Table 5. A normalized decision matrix.

4.2.3 Step 3: create the weighted normalized decision matrix

Considering the different weights of each criterion, the weighted normalized decision matrix can be calculated by multiplying the weight of each criterion by the corresponding value in the normalized fuzzy decision matrix according to the following formula:

${\tilde{v}}_{\mathit{ij}}={\tilde{r}}_{\mathit{ij}}.{\tilde{w}}_{\mathit{ij}}$

Where ${\tilde{w}}_{\mathit{ij}}$ represents weight of criterion $c_{j.}$

The following Table 6 presents the weighted normalized decision matrix

Table 6

Table 6. The weighted normalized decision matrix.

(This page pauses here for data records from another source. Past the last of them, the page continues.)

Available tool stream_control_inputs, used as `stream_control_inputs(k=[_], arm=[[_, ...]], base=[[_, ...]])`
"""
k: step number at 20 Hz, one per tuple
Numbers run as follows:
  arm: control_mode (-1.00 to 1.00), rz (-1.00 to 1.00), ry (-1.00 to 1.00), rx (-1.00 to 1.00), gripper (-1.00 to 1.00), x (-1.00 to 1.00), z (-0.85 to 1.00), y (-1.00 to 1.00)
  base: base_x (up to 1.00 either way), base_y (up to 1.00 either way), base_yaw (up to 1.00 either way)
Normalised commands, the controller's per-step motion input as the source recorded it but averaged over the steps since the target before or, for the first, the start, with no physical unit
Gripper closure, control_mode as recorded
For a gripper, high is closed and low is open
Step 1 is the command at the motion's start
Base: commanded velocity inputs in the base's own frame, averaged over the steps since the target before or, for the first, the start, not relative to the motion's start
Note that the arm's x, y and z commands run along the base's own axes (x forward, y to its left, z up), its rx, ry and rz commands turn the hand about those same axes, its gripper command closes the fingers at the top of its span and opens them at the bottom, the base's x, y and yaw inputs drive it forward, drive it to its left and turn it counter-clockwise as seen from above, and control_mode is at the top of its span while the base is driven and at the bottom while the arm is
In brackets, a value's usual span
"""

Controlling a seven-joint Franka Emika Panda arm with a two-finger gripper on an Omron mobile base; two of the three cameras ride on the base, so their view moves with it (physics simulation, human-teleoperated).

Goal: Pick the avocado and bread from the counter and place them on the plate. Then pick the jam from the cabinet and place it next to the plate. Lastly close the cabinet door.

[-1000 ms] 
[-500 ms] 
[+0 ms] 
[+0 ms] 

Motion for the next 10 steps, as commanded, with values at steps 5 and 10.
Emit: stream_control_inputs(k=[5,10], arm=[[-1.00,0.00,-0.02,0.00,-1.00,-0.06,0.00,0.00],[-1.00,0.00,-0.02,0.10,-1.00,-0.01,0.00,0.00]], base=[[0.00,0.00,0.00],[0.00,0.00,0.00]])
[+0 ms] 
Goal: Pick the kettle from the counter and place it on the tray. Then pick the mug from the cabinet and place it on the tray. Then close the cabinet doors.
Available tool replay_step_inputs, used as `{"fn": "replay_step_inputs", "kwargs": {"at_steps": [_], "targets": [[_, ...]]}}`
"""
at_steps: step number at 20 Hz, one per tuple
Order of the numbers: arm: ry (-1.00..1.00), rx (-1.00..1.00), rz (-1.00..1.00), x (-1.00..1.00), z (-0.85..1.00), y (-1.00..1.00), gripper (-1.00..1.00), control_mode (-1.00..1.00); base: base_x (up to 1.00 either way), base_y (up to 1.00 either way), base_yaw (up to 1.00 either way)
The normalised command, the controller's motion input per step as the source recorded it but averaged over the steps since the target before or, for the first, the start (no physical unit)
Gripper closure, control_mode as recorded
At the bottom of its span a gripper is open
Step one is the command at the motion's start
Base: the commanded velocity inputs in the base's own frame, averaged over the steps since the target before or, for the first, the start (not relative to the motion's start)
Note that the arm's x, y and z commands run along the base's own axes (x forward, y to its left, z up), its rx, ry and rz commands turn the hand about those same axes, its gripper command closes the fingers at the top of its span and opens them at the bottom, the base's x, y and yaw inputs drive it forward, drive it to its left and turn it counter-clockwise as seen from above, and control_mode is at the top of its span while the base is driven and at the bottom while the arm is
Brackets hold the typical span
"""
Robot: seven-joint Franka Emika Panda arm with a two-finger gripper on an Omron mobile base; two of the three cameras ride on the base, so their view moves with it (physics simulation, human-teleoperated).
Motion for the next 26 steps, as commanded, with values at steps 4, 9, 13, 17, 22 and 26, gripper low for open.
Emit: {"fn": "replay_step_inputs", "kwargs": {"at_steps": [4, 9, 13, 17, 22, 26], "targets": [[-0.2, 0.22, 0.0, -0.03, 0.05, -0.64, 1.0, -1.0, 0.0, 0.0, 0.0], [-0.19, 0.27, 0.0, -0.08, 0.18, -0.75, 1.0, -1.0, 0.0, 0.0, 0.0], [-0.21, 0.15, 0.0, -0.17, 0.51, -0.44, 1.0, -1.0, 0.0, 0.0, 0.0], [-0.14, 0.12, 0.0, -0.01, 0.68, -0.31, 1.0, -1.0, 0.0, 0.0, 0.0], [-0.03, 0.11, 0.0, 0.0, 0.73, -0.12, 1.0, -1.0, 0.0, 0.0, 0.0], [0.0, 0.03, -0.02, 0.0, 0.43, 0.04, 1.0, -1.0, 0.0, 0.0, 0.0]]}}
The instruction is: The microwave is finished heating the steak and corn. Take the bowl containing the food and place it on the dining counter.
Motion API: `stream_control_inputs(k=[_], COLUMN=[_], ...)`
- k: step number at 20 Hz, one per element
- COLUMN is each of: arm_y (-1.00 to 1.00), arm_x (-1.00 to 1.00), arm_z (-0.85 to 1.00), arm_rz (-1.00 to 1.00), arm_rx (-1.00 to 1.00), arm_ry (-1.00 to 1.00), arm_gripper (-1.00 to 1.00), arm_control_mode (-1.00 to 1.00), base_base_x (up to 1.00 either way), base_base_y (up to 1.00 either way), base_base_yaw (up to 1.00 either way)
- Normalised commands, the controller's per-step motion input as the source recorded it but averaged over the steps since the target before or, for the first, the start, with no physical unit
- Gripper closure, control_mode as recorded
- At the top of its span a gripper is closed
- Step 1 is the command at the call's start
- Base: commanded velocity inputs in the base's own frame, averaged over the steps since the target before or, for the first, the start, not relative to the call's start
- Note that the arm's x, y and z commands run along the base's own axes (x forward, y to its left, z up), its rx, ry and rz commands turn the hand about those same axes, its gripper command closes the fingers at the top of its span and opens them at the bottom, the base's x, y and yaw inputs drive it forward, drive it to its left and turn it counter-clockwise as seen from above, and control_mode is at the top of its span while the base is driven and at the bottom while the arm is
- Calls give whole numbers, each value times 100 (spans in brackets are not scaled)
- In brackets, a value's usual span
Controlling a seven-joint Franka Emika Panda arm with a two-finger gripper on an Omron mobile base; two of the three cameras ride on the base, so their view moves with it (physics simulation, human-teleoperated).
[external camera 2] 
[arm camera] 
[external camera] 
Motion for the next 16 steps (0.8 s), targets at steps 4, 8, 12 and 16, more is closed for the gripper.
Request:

4.2.4 Step 4: find the fuzzy positive ideal solution (FPIS, a*) and the fuzzy negative ideal solution ( $\mathit{\text{FNIS}},A^{-}$ )

The FPIS and FNIS of the alternatives can be expressed on this way:

$A^{\ast }=\{{\tilde{v}}_1^{\ast },{\tilde{v}}_2^{\ast },\dots ,{\tilde{v}}_n^{\ast }\}=\left\{\right(\underset{j}{max}{v}_{\mathit{ij}}\mid i\in B),(\underset{j}{min}{v}_{\mathit{ij}}\mid i\in C\left)\right\}$

$A^{-}=\{{\tilde{v}}_1^{-},{\tilde{v}}_2^{-},\dots ,{\tilde{v}}_n^{-}\}=\left\{\right(\underset{j}{min}{v}_{\mathit{ij}}\mid i\in B),(\underset{j}{max}{v}_{\mathit{ij}}\mid i\in C\left)\right\}$

Where ${\tilde{v}}_i^{\ast }$is the maximum value of i for all the alternatives, and ${\tilde{v}}_1^{-}$ is the minimum value of $i$ for all the alternatives. B and C embody the positive and negative ideal solutions, respectively. The positive and negative ideal solutions are exposed in the Table 7 below.

Table 7

Table 7. The positive and negative ideal solutions.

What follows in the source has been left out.